The actual number of components used in the final fitted model. If provided, the class will skip auto-selection and directly use this many mixture components.

max_k int

Maximum number of components to consider for auto selection if n_components is None.

labels Optional[ndarray]

Cluster/component labels for each data point after fitting.

Source code in scirex/core/ml/unsupervised/clustering/gmm.py
class Gmm(Clustering):
    """
    Gaussian Mixture Model clustering with optional user-defined 'n_components'
    or automatic silhouette-based selection.

    Attributes:
        n_components (Optional[int]):
            The actual number of components used in the final fitted model.
            If provided, the class will skip auto-selection
            and directly use this many mixture components.
        max_k (int):
            Maximum number of components to consider for auto selection if n_components is None.
        labels (Optional[np.ndarray]):
            Cluster/component labels for each data point after fitting.
    """

    def __init__(self, n_components: Optional[int] = None, max_k: int = 10) -> None:
        """
        Initialize the Gmm clustering class.

        Args:
            n_components (Optional[int], optional):
                If provided, the model will directly use this many Gaussian components.
                Otherwise, it scans [2..max_k] for the best silhouette score. Defaults to None.
            max_k (int, optional):
                Maximum components to try for auto selection if n_components is None. Defaults to 10.
        """
        super().__init__("gmm")
        self.n_components = n_components
        self.max_k = max_k

        # Populated after fitting
        self.labels: Optional[np.ndarray] = None
        self.n_components_: Optional[int] = None
        self.model: Optional[GaussianMixture] = None

    def fit(self, X: np.ndarray) -> None:
        """
        Fit the GMM model to the data.

        If user-defined n_components is set, skip auto selection.
        Otherwise, compute silhouette scores across [2..max_k]
        and pick the best.

        Args:
            X (np.ndarray): Scaled feature matrix of shape (n_samples, n_features).
        """
        X = X.astype(np.float32, copy=False)
        n_samples, n_features = X.shape

        if self.n_components is not None:
            # Use user-specified
            self.n_components_ = self.n_components
            print(f"Fitting GMM with user-defined n_components={self.n_components_}.\n")
        else:
            # Automatic silhouette-based selection
            k_values = range(2, self.max_k + 1)
            silhouettes = []

            # Subsampling for silhouette
            rng = np.random.default_rng(self.random_state)
            sample_size = min(1000, n_samples)

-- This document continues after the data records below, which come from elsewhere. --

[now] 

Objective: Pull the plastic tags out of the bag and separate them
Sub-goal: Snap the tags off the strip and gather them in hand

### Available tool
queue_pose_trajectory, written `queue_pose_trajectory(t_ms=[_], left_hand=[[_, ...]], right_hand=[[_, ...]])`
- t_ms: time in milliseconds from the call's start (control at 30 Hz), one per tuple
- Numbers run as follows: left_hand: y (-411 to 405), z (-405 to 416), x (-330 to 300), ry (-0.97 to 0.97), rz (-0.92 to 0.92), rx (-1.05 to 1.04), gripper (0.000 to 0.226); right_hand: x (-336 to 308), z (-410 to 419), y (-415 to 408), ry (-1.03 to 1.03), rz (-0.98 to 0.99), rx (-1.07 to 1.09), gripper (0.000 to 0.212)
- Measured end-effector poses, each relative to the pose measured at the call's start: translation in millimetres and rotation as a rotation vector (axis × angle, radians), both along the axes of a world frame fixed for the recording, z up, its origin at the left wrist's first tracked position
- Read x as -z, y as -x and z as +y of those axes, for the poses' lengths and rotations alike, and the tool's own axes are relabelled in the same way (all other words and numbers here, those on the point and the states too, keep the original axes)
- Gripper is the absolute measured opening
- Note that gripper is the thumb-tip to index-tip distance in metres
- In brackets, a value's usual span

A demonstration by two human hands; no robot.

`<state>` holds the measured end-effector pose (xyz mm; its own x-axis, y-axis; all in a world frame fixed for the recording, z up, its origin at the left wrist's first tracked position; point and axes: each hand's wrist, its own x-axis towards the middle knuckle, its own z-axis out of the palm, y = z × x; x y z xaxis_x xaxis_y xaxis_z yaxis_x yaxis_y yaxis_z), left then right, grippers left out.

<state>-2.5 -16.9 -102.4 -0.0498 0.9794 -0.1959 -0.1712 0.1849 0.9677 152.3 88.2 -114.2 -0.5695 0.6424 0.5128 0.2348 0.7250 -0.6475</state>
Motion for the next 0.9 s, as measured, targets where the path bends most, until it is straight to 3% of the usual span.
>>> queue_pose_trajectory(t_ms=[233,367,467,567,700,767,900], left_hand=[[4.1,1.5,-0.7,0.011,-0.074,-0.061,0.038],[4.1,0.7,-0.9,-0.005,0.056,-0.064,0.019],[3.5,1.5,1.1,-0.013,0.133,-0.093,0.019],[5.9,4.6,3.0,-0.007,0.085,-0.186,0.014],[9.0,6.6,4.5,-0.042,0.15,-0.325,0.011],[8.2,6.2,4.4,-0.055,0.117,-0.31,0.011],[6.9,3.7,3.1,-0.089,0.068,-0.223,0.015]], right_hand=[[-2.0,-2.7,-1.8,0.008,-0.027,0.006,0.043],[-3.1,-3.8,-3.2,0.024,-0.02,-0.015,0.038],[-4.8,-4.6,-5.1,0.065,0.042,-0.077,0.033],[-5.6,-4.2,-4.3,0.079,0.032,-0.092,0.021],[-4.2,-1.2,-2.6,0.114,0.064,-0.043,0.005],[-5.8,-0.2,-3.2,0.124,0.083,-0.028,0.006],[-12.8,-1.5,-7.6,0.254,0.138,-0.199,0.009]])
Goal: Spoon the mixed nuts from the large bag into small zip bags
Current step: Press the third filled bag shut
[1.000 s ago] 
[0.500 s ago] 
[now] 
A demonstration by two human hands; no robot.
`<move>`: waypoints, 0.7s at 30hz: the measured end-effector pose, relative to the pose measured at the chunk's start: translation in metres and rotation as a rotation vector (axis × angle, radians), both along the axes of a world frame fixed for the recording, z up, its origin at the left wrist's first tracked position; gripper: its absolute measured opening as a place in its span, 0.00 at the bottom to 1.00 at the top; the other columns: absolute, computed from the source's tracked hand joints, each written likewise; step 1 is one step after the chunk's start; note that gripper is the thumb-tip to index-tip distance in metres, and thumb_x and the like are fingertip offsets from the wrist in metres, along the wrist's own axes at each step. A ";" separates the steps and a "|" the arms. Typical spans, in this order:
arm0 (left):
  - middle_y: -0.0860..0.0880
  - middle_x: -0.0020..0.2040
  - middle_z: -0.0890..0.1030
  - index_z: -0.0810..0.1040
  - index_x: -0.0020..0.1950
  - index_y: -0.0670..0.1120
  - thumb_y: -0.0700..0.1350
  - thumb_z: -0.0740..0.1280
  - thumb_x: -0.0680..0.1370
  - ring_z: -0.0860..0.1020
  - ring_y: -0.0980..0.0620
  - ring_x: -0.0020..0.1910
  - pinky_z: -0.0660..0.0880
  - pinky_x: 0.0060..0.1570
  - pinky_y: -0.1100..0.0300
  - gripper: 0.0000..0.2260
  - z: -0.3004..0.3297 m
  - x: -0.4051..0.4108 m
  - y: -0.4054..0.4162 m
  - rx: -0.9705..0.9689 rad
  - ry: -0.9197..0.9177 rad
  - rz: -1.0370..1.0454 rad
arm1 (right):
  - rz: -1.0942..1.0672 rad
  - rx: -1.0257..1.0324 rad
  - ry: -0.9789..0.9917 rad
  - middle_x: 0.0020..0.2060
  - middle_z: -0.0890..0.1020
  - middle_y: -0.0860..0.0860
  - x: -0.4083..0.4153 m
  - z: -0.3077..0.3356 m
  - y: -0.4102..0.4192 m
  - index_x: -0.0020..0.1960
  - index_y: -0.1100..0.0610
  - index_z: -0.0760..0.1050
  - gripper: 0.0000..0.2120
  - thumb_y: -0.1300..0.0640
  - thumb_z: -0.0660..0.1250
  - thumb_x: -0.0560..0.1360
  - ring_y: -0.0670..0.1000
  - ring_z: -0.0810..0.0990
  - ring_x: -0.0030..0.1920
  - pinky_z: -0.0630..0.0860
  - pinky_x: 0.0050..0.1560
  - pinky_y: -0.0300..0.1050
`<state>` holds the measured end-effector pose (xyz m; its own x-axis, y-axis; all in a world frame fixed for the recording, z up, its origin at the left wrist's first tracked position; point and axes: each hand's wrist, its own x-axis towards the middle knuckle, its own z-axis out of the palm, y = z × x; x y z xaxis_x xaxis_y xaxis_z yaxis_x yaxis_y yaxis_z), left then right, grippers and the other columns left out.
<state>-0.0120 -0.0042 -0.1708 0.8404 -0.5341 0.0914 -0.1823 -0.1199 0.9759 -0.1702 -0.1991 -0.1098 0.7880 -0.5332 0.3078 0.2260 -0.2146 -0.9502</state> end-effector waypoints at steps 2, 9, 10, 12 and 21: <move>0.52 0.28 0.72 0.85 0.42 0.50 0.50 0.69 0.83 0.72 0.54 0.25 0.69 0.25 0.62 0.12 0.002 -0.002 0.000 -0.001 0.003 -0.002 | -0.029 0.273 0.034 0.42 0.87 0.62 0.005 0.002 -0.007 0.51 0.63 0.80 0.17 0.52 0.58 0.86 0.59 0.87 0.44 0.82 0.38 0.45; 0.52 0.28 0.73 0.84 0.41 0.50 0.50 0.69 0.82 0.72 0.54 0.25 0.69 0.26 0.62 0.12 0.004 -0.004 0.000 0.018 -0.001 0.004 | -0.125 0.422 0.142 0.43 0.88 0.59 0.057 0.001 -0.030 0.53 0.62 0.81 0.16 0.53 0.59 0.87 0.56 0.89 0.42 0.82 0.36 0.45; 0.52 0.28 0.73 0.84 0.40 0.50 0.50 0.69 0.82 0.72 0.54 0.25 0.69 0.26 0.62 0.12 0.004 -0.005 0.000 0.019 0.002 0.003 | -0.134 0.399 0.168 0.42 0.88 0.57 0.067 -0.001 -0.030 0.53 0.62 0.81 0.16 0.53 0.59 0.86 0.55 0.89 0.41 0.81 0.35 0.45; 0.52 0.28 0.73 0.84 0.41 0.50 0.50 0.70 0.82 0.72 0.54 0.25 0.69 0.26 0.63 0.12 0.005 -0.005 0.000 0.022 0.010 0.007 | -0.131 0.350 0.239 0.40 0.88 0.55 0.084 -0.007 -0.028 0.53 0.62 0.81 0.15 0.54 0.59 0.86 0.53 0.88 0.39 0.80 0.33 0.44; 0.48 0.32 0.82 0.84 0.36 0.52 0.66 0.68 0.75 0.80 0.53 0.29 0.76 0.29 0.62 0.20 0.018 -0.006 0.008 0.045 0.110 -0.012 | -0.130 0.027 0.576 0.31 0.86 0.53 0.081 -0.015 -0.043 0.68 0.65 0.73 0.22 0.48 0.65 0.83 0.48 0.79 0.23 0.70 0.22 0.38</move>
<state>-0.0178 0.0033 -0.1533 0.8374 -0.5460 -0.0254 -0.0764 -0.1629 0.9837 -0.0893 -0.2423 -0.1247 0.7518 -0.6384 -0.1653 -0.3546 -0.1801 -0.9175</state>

            for k in k_values:
                gmm = GaussianMixture(n_components=k, random_state=self.random_state)
                gmm.fit(X)
                labels_candidate = gmm.predict(X)

                # Must have at least 2 distinct clusters for silhouette
                if len(np.unique(labels_candidate)) > 1:
                    if n_samples > sample_size:
                        indices = rng.choice(n_samples, sample_size, replace=False)
                        X_sample = X[indices]
                        labels_sample = labels_candidate[indices]
                    else:
                        X_sample = X
                        labels_sample = labels_candidate
                    score = silhouette_score(X_sample, labels_sample)
                else:
                    score = -1  # invalid silhouette

                silhouettes.append(score)

            best_k = k_values[np.argmax(silhouettes)]
            self.n_components_ = best_k
            print(f"Optimal k (silhouette) = {best_k}\n")

        self.model = GaussianMixture(
            n_components=self.n_components_, random_state=self.random_state
        )
        self.labels = self.model.fit_predict(X)

        print(f"GMM fitted with n_components={self.n_components_}.\n")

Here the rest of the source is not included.